## TASK REQUIREMENTS
The output should be every line below, retyped exactly, with no images.

◇ ◇ ◇ ◇

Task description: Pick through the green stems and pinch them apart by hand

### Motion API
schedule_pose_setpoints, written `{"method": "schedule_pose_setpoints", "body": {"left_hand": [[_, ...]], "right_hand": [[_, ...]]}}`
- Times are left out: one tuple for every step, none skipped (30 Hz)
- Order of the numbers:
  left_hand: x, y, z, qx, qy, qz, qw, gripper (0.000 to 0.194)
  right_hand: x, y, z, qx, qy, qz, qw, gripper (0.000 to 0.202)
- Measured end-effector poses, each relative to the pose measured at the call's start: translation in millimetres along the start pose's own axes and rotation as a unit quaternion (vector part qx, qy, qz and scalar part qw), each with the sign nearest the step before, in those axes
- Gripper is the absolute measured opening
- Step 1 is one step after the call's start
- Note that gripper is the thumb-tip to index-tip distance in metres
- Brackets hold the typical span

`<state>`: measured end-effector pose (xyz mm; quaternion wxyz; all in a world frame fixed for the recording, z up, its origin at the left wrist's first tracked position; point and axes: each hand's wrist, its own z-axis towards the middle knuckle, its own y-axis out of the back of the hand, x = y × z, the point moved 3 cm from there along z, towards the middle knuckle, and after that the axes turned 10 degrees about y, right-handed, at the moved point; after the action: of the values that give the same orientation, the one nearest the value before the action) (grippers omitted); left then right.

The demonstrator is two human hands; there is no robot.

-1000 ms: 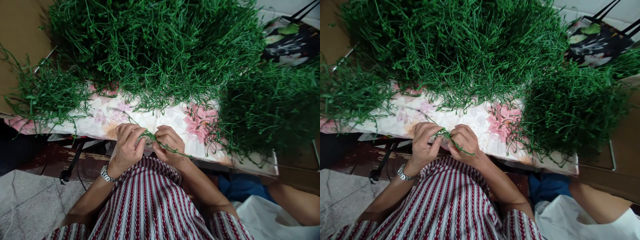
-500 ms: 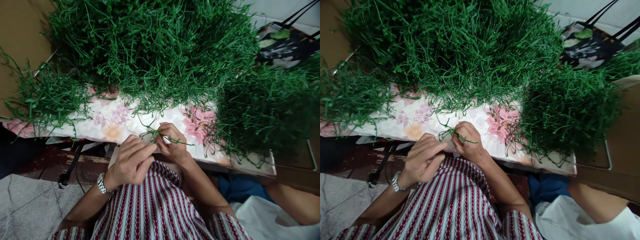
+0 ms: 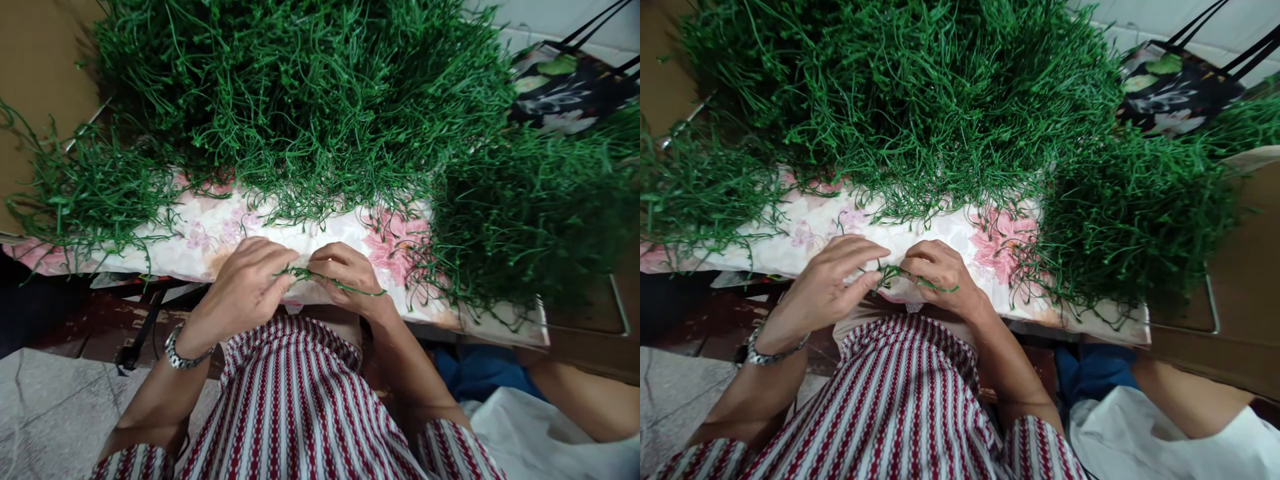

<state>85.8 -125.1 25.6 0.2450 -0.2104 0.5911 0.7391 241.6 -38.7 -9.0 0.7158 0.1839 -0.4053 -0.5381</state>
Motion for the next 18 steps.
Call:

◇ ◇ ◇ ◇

## TASK RESULT
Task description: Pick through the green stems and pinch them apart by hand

### Motion API
schedule_pose_setpoints, written `{"method": "schedule_pose_setpoints", "body": {"left_hand": [[_, ...]], "right_hand": [[_, ...]]}}`
- Times are left out: one tuple for every step, none skipped (30 Hz)
- Order of the numbers:
  left_hand: x, y, z, qx, qy, qz, qw, gripper (0.000 to 0.194)
  right_hand: x, y, z, qx, qy, qz, qw, gripper (0.000 to 0.202)
- Measured end-effector poses, each relative to the pose measured at the call's start: translation in millimetres along the start pose's own axes and rotation as a unit quaternion (vector part qx, qy, qz and scalar part qw), each with the sign nearest the step before, in those axes
- Gripper is the absolute measured opening
- Step 1 is one step after the call's start
- Note that gripper is the thumb-tip to index-tip distance in metres
- Brackets hold the typical span

`<state>`: measured end-effector pose (xyz mm; quaternion wxyz; all in a world frame fixed for the recording, z up, its origin at the left wrist's first tracked position; point and axes: each hand's wrist, its own z-axis towards the middle knuckle, its own y-axis out of the back of the hand, x = y × z, the point moved 3 cm from there along z, towards the middle knuckle, and after that the axes turned 10 degrees about y, right-handed, at the moved point; after the action: of the values that give the same orientation, the one nearest the value before the action) (grippers omitted); left then right.

The demonstrator is two human hands; there is no robot.

-1000 ms: 
-500 ms: 
+0 ms: 

<state>85.8 -125.1 25.6 0.2450 -0.2104 0.5911 0.7391 241.6 -38.7 -9.0 0.7158 0.1839 -0.4053 -0.5381</state>
Motion for the next 18 steps.
Call:

With that, the answer is finished.